**What the task asks**
Your response should contain each line of the data that includes "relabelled".

Saved data entries:
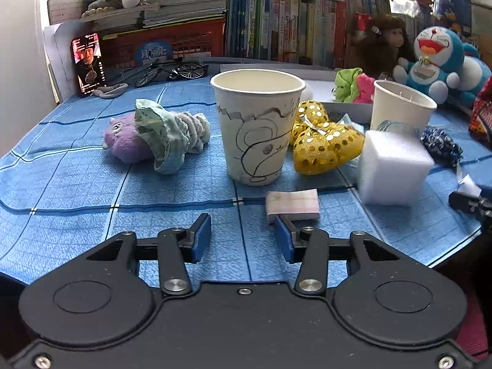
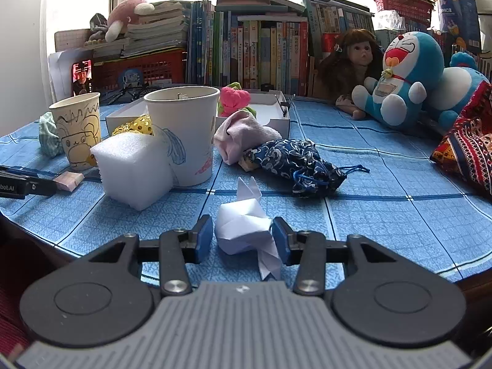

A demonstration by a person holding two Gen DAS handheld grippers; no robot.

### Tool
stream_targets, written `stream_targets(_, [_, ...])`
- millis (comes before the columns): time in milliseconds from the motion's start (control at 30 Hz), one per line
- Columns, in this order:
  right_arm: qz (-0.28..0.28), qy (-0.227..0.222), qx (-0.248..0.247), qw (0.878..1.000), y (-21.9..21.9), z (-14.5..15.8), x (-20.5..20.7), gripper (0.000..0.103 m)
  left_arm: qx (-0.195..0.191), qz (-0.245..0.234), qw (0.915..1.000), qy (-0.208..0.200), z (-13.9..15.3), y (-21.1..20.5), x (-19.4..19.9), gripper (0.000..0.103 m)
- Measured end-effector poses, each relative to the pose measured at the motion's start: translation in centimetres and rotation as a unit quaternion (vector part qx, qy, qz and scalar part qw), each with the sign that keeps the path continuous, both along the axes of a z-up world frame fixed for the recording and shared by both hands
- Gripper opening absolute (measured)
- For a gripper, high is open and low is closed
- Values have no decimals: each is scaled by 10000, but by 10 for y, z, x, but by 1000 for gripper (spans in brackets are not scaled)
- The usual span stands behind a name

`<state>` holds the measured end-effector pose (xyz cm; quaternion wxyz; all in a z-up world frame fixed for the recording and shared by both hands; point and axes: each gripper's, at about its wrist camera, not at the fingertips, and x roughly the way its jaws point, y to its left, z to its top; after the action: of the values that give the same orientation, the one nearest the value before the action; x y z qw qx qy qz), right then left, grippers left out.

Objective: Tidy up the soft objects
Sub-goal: 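Grasp the pink checkered packet with the left tool while the right tool grasps the folded white paper, then carry the packet in the left tool while the right tool carries the white paper to the tray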

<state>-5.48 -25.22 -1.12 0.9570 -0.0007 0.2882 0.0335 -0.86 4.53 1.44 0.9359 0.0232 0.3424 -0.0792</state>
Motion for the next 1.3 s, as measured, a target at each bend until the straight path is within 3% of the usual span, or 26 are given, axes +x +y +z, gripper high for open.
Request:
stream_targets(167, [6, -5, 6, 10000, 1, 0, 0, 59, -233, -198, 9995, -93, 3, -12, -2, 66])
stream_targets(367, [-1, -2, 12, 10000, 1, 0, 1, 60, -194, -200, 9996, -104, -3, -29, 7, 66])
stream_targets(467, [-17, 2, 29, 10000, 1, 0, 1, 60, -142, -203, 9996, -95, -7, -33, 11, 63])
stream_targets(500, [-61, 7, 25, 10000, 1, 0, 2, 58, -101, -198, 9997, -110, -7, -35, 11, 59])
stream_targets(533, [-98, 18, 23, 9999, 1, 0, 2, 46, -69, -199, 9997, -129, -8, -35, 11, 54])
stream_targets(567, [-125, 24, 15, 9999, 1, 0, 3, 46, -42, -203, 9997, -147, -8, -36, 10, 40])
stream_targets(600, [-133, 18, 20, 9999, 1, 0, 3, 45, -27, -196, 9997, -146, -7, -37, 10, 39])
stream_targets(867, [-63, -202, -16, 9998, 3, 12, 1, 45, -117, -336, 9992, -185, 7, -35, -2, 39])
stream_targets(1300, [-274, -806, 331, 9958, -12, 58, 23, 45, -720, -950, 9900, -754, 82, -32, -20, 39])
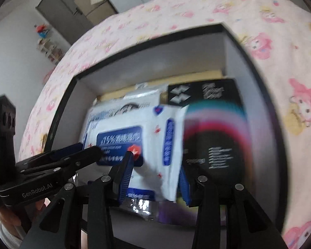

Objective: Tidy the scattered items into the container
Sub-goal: 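Lower the wet-wipes pack into the shoebox and open the left gripper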

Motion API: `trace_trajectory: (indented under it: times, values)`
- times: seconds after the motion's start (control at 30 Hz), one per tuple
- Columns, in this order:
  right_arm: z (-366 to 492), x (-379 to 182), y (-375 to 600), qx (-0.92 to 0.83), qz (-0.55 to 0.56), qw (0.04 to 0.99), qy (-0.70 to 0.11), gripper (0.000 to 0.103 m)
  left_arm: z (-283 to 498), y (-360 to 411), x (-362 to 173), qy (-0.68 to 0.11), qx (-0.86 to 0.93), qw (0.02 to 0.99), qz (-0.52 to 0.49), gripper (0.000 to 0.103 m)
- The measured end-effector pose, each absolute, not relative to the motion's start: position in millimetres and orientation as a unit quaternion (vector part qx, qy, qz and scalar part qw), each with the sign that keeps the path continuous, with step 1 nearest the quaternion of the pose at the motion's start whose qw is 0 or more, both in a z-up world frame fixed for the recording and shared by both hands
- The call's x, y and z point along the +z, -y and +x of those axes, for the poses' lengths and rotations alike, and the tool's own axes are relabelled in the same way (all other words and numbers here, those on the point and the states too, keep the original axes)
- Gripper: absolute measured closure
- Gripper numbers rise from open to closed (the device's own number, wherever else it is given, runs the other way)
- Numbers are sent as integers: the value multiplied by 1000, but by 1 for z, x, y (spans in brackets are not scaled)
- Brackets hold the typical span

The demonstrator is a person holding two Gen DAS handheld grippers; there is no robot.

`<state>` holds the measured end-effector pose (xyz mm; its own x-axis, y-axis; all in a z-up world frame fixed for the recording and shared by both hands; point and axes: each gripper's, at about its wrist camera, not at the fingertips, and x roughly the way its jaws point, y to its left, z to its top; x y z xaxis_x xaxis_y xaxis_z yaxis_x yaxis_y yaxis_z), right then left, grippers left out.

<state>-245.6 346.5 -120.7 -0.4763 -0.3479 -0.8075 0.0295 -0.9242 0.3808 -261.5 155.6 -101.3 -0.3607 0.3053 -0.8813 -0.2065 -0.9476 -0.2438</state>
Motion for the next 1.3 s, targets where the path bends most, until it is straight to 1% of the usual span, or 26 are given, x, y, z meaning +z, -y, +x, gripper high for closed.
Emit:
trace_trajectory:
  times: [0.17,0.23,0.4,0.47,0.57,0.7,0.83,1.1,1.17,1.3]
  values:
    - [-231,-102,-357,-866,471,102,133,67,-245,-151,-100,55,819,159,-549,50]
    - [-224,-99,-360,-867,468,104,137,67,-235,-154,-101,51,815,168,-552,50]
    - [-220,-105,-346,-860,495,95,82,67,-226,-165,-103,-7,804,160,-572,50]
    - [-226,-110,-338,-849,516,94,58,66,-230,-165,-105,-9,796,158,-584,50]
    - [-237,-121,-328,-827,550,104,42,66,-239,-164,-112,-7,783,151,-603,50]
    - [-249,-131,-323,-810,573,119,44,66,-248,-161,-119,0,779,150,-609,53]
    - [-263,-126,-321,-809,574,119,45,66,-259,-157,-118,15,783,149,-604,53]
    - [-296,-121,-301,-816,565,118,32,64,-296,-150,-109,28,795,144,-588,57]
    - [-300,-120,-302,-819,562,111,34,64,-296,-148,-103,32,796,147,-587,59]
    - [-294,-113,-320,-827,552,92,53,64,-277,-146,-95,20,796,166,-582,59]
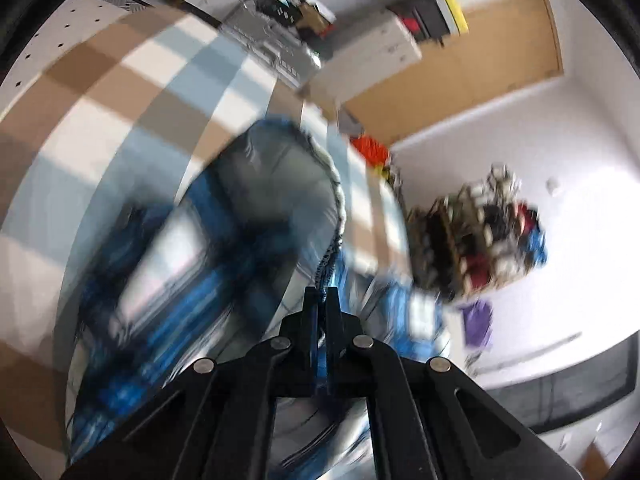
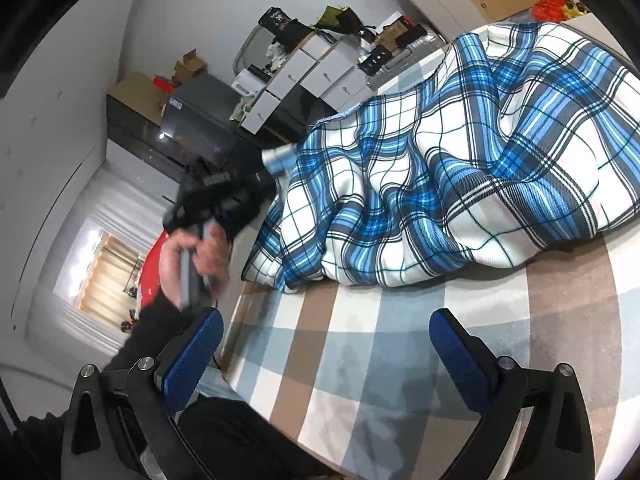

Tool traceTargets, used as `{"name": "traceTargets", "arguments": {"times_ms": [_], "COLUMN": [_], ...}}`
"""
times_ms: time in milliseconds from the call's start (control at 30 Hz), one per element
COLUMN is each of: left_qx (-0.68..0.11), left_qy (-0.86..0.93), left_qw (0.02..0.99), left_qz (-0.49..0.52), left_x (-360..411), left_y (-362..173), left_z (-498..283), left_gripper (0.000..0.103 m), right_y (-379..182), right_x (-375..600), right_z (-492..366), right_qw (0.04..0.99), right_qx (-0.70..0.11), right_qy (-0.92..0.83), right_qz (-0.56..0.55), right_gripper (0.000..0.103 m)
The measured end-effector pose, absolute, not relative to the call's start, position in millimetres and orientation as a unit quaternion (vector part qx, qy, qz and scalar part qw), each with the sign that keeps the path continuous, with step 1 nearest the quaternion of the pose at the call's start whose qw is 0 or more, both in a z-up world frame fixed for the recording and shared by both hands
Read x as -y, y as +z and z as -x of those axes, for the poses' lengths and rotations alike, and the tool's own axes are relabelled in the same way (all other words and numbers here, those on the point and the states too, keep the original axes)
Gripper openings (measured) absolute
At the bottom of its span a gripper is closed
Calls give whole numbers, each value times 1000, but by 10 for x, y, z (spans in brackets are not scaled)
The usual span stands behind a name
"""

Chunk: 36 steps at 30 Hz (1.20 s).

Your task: Fold large clothes

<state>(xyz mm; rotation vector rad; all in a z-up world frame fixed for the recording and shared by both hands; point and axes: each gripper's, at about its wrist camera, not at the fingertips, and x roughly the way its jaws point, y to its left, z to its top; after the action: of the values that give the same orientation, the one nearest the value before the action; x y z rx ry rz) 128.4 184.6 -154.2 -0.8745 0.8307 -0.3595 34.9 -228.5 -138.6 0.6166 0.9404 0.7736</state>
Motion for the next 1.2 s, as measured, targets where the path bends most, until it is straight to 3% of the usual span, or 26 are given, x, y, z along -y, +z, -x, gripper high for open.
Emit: {"name": "traceTargets", "arguments": {"times_ms": [333, 367, 400, 467, 600, 733, 933, 1200], "left_qx": [-369, -385, -399, -415, -425, -491, -551, -498], "left_qy": [-191, -202, -211, -181, -157, -181, -232, -253], "left_qw": [788, 778, 769, 776, 831, 823, 776, 755], "left_qz": [455, 454, 452, 440, 324, 222, 200, 342], "left_x": [-1628, -1603, -1600, -1640, -1642, -1565, -1344, -1251], "left_y": [-1126, -1121, -1150, -1198, -1159, -1367, -1855, -1869], "left_z": [-1945, -2032, -2069, -2025, -1777, -1458, -1207, -1439], "left_gripper": [0, 7, 31, 64, 65, 65, 65, 65], "right_y": [-1521, -1532, -1548, -1559, -1572, -1565, -1494, -1470], "right_x": [2262, 2268, 2276, 2291, 2326, 2298, 2189, 2176], "right_z": [-411, -419, -429, -434, -435, -431, -377, -320], "right_qw": [769, 769, 768, 767, 764, 761, 763, 771], "right_qx": [-457, -459, -462, -464, -464, -466, -462, -462], "right_qy": [350, 348, 346, 344, 347, 354, 367, 357], "right_qz": [-276, -277, -278, -278, -283, -280, -267, -255], "right_gripper": [103, 103, 103, 103, 103, 103, 103, 103]}}
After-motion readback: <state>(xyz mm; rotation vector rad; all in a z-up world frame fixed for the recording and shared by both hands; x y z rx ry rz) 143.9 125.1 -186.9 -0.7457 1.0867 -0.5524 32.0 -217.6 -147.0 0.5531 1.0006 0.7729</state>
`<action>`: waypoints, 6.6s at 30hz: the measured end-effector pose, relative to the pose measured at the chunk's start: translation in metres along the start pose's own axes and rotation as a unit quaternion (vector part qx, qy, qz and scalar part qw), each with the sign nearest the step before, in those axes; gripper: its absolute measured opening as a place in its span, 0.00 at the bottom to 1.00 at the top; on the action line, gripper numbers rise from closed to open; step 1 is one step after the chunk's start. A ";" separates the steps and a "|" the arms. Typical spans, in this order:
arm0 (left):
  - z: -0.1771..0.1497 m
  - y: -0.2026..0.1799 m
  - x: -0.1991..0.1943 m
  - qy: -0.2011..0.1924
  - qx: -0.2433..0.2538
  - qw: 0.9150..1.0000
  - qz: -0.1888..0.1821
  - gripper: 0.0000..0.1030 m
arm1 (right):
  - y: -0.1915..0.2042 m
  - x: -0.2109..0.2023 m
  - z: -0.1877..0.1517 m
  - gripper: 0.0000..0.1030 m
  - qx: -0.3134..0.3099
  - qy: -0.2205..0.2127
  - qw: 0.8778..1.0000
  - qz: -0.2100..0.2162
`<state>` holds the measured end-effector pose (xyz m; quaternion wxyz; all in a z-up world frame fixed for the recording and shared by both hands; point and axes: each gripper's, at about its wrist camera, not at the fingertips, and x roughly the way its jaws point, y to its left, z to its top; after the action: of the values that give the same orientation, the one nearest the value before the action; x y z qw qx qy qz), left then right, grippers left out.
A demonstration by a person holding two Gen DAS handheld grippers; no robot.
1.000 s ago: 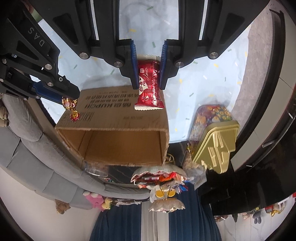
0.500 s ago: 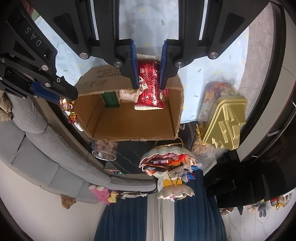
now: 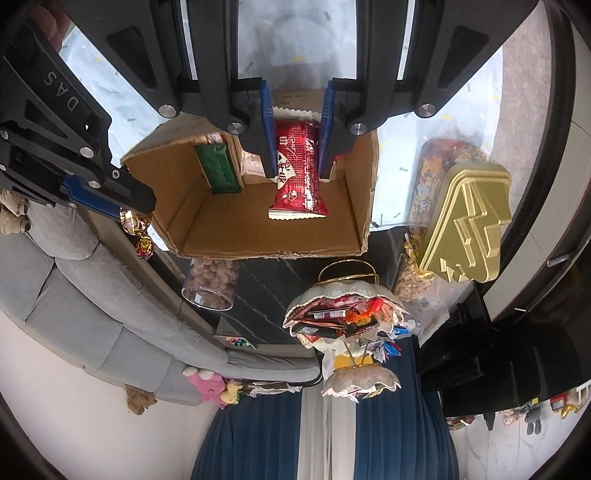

**Answer for the task**
- The call's x, y and z point along the +z, -y and +x of those axes, for the poses' lengths and rotations alike, and the tool's own axes are relabelled in the same way (all other words and numbers here, those on the point and the states too, keep the original axes)
Read x as -y, y as +z and z as -x of those axes, for the poses' lengths and rotations alike, and the tool's own axes are relabelled in the same way (all other words and numbers here, those on the point and the states too, keep the original axes)

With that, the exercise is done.